The Federal Reserve may not be having much luck using its $600 billion quantitative easing program to reduce interest rates in order to stimulate the economy—the yields on 10-year Treasuries are climbing–but it looks like the wealth effect might be ready to ride to the rescue.
Household wealth in the United States rose by $1.2 trillion in the third quarter, the Federal Reserve reported on December 9 thanks to rallying stock prices. Household net worth grew by a 9.1% annual rate in the quarter after dropping at a 9.9% annual rate in the second quarter of 2010. The increase would have been even greater except that home prices continued to fall in the quarter, taking a bite out of family wealth.
The value of family holdings of stock rose by $978 billion in the quarter while the value of real estate holdings fell by $748 billion. That was the biggest drop in the value of household real estate since the first quarter of 2009.

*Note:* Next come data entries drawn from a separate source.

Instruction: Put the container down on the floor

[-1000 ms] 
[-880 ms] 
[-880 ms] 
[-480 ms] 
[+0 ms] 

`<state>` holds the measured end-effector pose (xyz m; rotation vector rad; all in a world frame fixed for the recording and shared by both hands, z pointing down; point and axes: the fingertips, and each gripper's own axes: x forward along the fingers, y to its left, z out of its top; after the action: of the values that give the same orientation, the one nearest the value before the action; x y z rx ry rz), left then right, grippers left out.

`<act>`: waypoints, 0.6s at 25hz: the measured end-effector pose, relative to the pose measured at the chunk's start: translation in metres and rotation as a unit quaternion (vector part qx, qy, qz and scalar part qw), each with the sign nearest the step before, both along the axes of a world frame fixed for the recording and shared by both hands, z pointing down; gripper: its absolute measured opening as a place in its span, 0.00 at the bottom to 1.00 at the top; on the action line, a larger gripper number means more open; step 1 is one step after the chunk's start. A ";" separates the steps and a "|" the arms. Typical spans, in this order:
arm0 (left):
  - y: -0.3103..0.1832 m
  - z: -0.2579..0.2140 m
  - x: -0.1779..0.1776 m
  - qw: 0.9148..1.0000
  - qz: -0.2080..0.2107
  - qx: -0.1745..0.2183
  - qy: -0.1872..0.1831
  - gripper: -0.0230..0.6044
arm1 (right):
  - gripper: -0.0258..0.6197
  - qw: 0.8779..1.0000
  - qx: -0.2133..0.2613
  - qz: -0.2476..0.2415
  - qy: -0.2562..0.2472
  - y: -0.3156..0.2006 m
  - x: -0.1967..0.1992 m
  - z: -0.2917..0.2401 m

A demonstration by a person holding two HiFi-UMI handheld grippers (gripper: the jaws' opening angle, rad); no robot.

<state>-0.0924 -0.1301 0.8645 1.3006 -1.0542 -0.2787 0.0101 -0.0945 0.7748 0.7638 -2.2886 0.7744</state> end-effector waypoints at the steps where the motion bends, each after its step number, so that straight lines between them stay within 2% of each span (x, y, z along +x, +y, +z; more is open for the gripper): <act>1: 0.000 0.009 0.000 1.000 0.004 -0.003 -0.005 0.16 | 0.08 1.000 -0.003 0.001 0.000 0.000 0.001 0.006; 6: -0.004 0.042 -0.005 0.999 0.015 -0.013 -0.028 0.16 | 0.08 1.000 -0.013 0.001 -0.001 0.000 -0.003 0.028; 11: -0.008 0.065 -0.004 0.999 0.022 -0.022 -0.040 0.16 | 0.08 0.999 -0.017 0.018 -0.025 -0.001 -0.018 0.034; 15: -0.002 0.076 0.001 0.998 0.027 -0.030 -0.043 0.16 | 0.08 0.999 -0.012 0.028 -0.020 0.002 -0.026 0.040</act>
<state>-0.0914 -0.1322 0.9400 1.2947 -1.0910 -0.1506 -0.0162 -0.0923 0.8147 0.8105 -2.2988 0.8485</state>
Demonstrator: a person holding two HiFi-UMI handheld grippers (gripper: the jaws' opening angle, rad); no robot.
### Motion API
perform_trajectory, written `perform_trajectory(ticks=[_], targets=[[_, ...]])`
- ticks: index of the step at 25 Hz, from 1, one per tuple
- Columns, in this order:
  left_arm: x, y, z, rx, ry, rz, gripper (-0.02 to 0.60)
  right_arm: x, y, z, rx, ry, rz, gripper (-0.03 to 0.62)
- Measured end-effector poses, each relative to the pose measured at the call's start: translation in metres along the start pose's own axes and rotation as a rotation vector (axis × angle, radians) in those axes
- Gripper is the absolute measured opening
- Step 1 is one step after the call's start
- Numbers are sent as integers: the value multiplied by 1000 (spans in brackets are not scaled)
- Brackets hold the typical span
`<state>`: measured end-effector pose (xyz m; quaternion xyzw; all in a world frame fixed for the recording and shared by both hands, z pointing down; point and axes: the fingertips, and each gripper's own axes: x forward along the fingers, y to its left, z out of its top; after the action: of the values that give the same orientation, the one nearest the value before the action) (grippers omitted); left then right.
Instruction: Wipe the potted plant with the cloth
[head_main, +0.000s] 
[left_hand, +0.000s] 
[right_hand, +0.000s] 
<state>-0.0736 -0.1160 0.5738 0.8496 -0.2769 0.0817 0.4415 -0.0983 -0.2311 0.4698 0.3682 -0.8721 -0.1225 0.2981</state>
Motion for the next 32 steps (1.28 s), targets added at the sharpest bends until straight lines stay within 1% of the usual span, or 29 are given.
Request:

The wealth effect is tough to measure and not all economists agree that family net worth has a significant impact on consumer spending. I think those skeptical arguments are well taken in normal times, especially because stock ownership in the U.S. is concentrated at the upper end of the income scale. Most families, even in the age of IRAs and 401(k)s don’t have much invested in stocks. The family home remains the biggest asset for most U.S. families by far.
But these aren’t normal times.
And I think given the extent of current economic uncertainty the wealth effect is probably more pronounced than it would be if the economy weren’t struggling to rebound from the Great Recession. A rising Dow may not be making the average family wealthier to any significant degree, but seeing that news even out of the corner of the eye is reassuring.
If stocks are going up, the economy can’t be headed to hell in a handbasket right?
Whatever the reason, consumer spending climbed at a 2.8% annual rate in the third quarter, the fastest growth in almost four years. And economists are starting to talk about a 3% growth rate for the quarter that ends with December.